Consumer Credit Counseling
What is consumer credit counseling, and how do these types of services differ from declaring bankruptcy? There are many different forms of credit counseling and each of them works a little differently.

- Debt Settlement allows you to negotiate the repayment of a portion of the money owed, after which the debt will be considered paid in full. Debt settlement firms can negotiate with credit card companies and other lenders to pay back less than the full amount of your debt, or to pay it back more slowly.
- Debt Consolidation is the process of combining all of your debts into one loan, arranged through a bank or a consumer credit counseling service. Debt consolidation makes it possible to lump all of your balances together at a lower interest rate, saving you money and allowing you to repay the debts more efficiently.
- Debt Management is a service offered by credit counselors in which a system is set up to help you pay back your loans and debts in the long run. This system does not actually change your debt; it simply combines your loans into one monthly payment to the debt management company, who then makes the individual payments to each creditor. This type of credit counseling offers the least benefit to consumers and is most conducive to scams.

Credit Counseling and Your Credit Score
While each of these credit counseling services does affect a consumer’s credit rating, it’s definitely a lesser evil than the black mark of having declared bankruptcy.

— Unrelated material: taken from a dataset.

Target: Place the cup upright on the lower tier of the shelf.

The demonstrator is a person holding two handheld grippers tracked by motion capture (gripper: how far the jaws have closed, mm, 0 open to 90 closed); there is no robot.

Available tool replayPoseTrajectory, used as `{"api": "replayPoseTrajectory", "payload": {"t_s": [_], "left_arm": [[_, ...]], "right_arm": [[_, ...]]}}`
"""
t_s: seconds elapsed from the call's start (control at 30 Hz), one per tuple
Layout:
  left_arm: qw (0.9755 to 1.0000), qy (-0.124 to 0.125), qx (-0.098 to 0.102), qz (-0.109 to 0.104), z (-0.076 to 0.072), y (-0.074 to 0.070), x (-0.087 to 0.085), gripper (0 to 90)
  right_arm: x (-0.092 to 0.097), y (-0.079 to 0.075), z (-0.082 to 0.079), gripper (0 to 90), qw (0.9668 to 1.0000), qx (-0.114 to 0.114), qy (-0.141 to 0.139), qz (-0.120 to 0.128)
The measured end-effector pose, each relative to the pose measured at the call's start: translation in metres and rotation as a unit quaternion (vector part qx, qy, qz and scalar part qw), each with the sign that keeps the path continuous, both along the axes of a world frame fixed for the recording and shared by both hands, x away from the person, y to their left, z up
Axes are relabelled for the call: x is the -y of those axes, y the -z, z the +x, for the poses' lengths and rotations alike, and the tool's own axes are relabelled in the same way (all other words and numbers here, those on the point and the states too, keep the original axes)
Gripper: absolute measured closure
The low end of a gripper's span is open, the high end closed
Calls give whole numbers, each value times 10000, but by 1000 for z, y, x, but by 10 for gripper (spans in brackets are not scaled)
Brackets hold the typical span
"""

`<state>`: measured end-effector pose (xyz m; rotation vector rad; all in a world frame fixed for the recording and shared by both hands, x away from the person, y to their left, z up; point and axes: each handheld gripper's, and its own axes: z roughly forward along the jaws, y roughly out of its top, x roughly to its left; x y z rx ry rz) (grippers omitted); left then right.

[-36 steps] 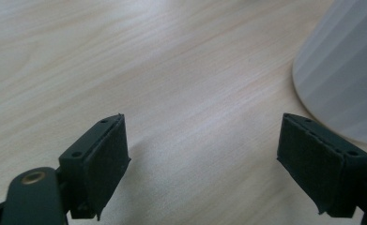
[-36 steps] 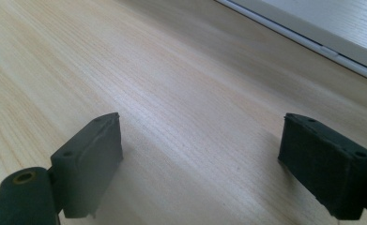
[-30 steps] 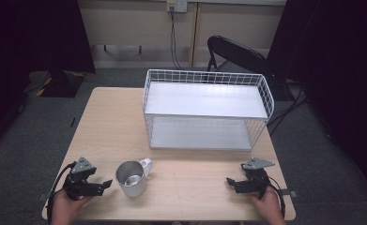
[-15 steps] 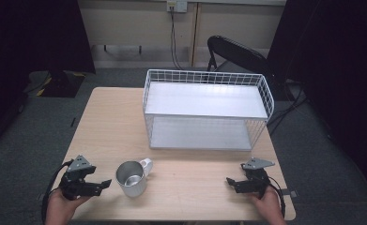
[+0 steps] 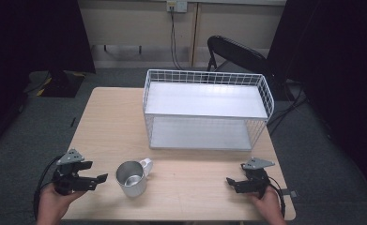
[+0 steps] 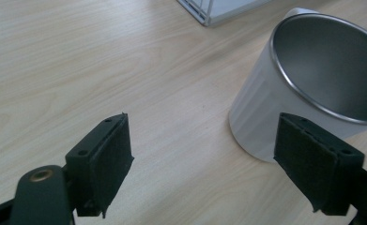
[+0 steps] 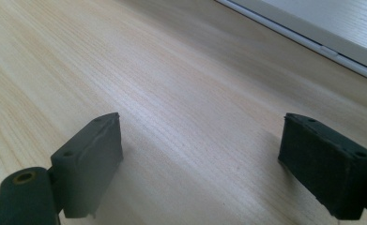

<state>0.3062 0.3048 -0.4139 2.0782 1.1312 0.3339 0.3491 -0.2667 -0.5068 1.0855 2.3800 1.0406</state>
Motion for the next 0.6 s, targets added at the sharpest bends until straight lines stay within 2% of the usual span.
{"api": "replayPoseTrajectory", "payload": {"t_s": [0.07,0.2,0.5,0.6], "left_arm": [[10000,43,-8,24,0,-2,0,195],[9999,109,26,-63,0,-8,2,197],[9994,125,254,-210,2,-19,11,198],[9993,176,247,-224,2,-20,14,198]], "right_arm": [[0,0,0,127,10000,0,1,-1],[0,0,0,127,10000,1,0,0],[0,0,0,127,10000,1,0,0],[0,0,0,127,10000,1,1,0]]}}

Bankruptcy stays on your credit history for 7 to 10 years (depending on the type of bankruptcy filed) and may deter credit card companies, banks, and other lenders from doing business with you in the future.

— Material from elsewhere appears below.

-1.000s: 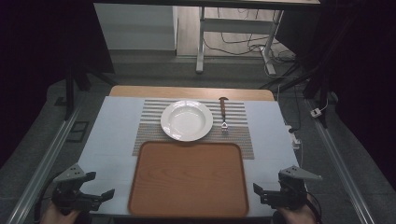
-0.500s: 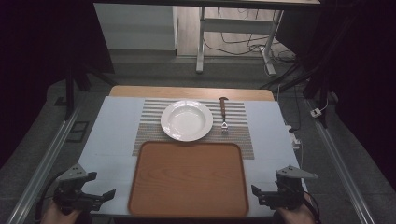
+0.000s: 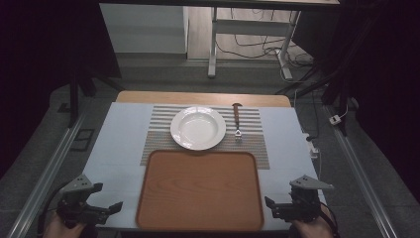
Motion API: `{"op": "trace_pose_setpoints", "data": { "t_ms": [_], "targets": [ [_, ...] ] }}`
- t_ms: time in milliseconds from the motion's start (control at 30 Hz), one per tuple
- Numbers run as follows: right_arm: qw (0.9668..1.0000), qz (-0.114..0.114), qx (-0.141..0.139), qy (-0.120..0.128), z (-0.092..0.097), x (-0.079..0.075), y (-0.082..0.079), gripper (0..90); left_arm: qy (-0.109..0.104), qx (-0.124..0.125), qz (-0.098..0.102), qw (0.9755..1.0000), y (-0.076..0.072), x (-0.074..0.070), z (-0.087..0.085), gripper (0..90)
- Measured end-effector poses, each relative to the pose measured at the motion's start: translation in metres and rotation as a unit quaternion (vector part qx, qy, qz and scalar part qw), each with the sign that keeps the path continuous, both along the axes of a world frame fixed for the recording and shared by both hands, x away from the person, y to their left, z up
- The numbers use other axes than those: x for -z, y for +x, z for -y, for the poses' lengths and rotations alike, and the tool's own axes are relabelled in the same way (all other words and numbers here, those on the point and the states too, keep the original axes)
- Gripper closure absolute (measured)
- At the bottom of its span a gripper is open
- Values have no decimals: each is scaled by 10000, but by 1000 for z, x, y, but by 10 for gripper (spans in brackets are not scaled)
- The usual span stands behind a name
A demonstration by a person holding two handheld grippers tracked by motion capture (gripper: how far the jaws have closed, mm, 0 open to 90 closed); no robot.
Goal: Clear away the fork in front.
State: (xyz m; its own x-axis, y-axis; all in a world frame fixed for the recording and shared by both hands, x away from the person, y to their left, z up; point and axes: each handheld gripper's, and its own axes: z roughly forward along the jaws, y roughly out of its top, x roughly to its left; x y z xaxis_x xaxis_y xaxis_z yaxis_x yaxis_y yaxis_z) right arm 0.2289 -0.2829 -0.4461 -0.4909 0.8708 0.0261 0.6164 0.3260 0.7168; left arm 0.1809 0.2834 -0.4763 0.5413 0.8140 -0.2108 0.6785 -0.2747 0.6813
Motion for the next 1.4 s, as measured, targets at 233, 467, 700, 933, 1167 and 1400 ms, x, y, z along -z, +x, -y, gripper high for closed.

Debt settlement can leave a negative mark on your credit history if credit card companies note that your account was settled for less than the full amount. Debt management can wreak havoc on your credit if the debt management company does not make payments in a timely manner (a common occurrence with these firms). This type of bad credit is usually easier to erase with smart financial behavior than declaring bankruptcy. Debt consolidation, on the other hand, does not affect your credit rating at all.

Is Credit Counseling a Viable Alternative to Bankruptcy?
The most important question, of course, is whether consumer credit counseling services can effectively prevent further financial problems and eliminate the need to file bankruptcy. The truth is that although legitimate credit counseling can help people, many who turn to debt management or debt counseling firms find that their situation is actually worsened rather than improved.

According to ConsumerAffairs.com, there is no federal regulation of debt counseling services, and only 17 states have specific regulations on consumer credit counseling – all of which makes this industry rife with scams and misguided, poorly trained financial advisors.

Debt settlement can be a big help to consumers who are buried in debt, but whenever possible it’s best for consumers to do the research and negotiate debt settlement with their own creditors. In addition to saving the sometimes hefty fees charged by credit counselors, this will also ensure that their money is going to the right place and that the debt really is being repaid. It’s probably best to avoid debt management firm’s altogether, as experts agree that these tend to be the most costly and least effective services. Debt consolidation can be a viable option, but make sure the payments are manageable and realistic before agreeing to a plan.

Debt counseling has clear benefits, but it remains a mostly unregulated industry, loaded with pitfalls that can trip up the people who are most desperate for help in regaining control of their finances.